**WORK INSTRUCTIONS**
Only lines containing the word "things" belong in the answer; copy each one from the records.

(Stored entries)
· · · · · · ·

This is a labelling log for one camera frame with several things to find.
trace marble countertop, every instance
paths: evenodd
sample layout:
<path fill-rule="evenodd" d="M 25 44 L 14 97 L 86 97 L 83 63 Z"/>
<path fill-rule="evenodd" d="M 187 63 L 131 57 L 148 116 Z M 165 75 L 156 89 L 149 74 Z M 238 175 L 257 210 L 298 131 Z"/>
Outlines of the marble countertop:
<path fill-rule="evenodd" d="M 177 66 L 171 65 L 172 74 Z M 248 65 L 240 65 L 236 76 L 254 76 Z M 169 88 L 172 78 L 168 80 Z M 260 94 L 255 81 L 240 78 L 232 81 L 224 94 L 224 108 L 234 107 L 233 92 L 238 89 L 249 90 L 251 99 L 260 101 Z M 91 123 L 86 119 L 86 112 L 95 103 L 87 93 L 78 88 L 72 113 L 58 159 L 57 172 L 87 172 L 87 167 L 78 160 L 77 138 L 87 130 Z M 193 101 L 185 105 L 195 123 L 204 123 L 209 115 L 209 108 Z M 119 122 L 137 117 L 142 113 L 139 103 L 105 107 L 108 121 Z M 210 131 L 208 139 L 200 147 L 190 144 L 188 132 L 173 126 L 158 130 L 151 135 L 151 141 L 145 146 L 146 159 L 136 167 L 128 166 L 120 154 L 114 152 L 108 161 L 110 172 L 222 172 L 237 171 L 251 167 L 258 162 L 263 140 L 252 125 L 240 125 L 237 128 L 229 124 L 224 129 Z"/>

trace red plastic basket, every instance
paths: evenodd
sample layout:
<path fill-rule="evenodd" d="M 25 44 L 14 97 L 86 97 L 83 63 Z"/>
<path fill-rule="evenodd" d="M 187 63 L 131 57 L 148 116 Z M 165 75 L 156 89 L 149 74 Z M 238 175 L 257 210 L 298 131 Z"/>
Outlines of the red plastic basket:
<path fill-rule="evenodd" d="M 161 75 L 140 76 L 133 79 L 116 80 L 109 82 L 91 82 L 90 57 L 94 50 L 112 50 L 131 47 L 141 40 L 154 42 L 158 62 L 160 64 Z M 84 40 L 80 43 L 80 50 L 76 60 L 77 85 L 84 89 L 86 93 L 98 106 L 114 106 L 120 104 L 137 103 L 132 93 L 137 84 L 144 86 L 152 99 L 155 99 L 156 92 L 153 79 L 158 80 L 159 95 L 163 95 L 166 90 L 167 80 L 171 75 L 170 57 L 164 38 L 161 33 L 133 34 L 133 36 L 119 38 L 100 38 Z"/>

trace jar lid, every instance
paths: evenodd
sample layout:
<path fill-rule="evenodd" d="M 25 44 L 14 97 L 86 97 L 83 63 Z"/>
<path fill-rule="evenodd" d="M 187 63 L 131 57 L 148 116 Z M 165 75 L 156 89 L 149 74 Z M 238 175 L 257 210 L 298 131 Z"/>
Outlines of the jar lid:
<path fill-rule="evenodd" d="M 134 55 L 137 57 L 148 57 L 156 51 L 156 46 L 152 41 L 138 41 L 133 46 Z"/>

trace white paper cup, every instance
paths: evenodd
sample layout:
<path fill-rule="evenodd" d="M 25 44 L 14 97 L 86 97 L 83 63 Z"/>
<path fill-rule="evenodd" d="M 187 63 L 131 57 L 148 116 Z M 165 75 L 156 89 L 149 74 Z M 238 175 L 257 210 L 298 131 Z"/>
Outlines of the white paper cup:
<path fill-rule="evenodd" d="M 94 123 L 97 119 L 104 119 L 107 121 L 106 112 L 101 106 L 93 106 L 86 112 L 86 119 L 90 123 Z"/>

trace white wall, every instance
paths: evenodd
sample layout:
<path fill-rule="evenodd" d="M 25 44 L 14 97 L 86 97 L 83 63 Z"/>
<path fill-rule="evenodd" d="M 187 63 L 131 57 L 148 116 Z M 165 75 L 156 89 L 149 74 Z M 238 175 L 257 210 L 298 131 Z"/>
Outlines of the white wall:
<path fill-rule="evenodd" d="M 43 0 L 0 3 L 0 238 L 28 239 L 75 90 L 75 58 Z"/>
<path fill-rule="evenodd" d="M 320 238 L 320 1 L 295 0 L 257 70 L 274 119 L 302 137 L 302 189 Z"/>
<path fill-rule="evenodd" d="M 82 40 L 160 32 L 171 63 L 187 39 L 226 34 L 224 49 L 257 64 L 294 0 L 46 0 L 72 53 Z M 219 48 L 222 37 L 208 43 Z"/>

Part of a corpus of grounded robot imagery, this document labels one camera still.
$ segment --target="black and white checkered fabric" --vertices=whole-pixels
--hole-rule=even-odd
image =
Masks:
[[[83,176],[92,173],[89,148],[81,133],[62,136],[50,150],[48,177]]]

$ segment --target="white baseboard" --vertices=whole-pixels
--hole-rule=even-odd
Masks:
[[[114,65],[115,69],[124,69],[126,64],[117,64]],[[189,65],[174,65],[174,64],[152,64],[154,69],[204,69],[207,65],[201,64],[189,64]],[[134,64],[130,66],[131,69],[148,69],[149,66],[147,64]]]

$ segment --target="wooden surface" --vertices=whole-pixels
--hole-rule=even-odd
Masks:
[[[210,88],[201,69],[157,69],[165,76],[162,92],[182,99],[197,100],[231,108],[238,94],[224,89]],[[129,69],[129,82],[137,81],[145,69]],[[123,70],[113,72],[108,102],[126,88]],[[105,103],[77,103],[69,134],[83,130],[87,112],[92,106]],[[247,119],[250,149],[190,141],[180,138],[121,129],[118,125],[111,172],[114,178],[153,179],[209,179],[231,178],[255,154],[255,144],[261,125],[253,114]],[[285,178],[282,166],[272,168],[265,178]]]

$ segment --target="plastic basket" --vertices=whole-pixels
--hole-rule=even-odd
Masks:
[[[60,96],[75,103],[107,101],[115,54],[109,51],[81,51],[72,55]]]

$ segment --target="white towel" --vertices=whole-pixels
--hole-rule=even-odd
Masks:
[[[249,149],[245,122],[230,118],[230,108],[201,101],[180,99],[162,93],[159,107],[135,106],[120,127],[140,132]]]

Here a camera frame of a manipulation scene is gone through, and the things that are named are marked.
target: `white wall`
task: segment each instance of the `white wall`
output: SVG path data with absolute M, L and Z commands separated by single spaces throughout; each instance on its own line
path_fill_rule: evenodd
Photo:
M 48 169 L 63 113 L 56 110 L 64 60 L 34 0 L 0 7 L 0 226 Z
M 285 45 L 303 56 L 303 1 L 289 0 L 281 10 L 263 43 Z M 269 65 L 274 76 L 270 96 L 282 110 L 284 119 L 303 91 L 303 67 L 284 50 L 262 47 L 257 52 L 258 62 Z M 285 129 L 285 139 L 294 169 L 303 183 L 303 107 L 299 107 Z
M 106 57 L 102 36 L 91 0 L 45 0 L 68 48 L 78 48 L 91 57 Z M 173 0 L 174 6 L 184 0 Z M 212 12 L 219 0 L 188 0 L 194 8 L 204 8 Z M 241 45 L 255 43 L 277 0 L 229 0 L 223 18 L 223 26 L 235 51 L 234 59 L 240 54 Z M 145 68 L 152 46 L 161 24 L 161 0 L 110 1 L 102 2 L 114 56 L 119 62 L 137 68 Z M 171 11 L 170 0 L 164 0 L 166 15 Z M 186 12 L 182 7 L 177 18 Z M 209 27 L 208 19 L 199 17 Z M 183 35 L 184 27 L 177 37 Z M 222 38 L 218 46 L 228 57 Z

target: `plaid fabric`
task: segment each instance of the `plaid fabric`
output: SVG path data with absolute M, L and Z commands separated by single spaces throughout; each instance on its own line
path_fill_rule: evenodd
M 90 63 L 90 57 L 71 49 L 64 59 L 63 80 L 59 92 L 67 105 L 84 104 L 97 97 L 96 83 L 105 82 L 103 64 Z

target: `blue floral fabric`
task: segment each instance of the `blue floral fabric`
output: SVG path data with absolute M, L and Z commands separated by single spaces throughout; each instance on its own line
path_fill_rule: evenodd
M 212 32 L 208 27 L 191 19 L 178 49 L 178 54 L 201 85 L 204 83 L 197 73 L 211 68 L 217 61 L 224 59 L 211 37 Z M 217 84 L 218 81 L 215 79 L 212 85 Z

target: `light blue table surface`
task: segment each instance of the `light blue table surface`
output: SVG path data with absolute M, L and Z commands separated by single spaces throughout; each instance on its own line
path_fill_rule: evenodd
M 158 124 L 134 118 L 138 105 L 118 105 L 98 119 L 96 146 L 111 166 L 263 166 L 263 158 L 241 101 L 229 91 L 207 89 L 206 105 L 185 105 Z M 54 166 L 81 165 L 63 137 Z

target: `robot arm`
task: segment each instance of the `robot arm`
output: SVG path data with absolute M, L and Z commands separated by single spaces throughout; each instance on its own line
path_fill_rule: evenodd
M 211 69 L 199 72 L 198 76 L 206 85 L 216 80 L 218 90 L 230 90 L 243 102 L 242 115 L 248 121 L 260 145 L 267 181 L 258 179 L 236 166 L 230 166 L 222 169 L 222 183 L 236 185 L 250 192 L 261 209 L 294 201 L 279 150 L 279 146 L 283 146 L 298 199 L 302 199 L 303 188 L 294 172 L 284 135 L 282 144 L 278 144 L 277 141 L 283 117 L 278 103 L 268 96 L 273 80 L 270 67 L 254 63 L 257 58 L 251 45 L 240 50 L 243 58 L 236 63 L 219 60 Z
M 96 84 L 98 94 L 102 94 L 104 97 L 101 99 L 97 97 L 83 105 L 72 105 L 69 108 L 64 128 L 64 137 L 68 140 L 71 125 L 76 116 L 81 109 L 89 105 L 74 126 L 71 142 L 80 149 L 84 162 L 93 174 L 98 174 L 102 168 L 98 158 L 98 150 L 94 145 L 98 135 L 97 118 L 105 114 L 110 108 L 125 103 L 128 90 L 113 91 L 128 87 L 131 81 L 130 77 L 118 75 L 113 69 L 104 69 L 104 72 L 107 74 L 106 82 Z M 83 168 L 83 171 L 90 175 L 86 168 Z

· · · · · · ·

**OUTPUT OF THE EXERCISE**
This is a labelling log for one camera frame with several things to find.
Here a camera frame of a manipulation scene is gone through, and the things that are named are marked.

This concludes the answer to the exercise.